──────── TASK INPUTS ────────

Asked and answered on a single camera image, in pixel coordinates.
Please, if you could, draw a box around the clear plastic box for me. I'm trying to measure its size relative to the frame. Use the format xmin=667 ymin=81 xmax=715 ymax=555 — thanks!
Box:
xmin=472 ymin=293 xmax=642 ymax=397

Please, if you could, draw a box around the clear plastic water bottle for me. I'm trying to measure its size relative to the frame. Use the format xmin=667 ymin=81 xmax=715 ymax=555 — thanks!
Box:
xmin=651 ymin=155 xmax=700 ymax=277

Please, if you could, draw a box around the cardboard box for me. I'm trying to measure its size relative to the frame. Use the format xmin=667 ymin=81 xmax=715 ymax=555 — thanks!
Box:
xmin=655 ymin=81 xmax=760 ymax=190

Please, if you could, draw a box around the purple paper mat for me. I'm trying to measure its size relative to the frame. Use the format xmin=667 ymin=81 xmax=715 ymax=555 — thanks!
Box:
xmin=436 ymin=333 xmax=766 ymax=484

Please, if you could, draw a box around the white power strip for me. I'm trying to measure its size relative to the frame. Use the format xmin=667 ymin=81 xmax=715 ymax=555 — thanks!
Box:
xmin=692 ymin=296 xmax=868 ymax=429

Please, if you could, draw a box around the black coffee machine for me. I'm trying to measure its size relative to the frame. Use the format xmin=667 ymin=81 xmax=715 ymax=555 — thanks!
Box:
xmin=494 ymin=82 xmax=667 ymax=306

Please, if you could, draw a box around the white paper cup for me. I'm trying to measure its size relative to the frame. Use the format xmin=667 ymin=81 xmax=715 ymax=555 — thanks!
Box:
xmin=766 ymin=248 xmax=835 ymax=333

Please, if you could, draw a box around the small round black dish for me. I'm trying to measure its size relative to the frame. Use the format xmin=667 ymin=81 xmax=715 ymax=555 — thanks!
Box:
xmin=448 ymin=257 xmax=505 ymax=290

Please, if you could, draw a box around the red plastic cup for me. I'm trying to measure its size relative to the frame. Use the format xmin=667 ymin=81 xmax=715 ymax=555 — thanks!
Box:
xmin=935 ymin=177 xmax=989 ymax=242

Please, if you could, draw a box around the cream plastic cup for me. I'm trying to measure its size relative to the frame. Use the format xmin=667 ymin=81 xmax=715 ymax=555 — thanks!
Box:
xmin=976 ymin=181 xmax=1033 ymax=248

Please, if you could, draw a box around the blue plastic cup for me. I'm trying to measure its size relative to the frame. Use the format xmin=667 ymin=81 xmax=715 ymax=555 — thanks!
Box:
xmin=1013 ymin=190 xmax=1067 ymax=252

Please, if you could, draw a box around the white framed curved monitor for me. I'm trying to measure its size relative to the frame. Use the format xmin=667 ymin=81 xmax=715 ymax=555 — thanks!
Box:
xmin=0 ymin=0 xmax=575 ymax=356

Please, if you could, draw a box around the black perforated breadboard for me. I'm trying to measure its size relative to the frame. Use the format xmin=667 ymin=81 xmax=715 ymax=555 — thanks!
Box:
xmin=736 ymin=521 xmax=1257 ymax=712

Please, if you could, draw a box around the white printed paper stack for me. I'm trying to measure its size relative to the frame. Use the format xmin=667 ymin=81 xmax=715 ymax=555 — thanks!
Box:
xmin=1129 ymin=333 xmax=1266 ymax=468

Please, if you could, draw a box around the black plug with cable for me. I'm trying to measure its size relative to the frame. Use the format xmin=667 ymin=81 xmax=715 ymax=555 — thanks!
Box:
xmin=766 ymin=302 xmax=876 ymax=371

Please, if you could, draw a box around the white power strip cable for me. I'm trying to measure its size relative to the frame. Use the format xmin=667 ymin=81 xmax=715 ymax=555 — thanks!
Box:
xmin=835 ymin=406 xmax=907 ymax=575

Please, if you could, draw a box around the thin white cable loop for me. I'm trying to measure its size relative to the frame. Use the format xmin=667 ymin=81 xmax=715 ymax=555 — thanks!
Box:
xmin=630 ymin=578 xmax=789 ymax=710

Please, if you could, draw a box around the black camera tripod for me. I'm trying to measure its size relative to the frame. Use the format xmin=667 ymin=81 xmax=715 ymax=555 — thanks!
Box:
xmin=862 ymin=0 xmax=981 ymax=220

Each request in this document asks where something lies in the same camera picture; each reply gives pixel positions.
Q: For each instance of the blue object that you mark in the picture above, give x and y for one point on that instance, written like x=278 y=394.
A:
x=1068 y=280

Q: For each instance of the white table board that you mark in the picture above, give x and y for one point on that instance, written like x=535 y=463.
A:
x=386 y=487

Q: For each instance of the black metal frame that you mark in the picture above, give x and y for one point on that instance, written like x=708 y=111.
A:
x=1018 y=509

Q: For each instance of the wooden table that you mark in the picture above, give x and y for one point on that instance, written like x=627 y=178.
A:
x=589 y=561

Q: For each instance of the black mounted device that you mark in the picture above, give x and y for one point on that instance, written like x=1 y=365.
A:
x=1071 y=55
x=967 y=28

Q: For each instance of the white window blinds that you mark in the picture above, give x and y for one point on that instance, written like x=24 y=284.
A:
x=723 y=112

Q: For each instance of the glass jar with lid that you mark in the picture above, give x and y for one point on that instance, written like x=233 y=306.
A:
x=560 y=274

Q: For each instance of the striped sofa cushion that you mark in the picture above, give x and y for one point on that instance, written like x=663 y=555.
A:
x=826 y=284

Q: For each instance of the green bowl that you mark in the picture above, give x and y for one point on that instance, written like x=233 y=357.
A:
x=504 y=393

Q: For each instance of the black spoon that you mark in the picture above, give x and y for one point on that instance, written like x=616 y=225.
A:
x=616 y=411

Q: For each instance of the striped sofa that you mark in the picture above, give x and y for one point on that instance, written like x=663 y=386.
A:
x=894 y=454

────────

DESCRIPTION OF THE TASK
Reproduce each line above that contains "power".

WORKED SOLUTION
Please, if you could, draw a box around the white power strip for me. I'm trying to measure its size relative to the frame. Use the format xmin=667 ymin=81 xmax=715 ymax=555 — thanks!
Please, if you could, draw a box around the white power strip cable for me. I'm trying to measure its size relative to the frame. Use the format xmin=667 ymin=81 xmax=715 ymax=555 — thanks!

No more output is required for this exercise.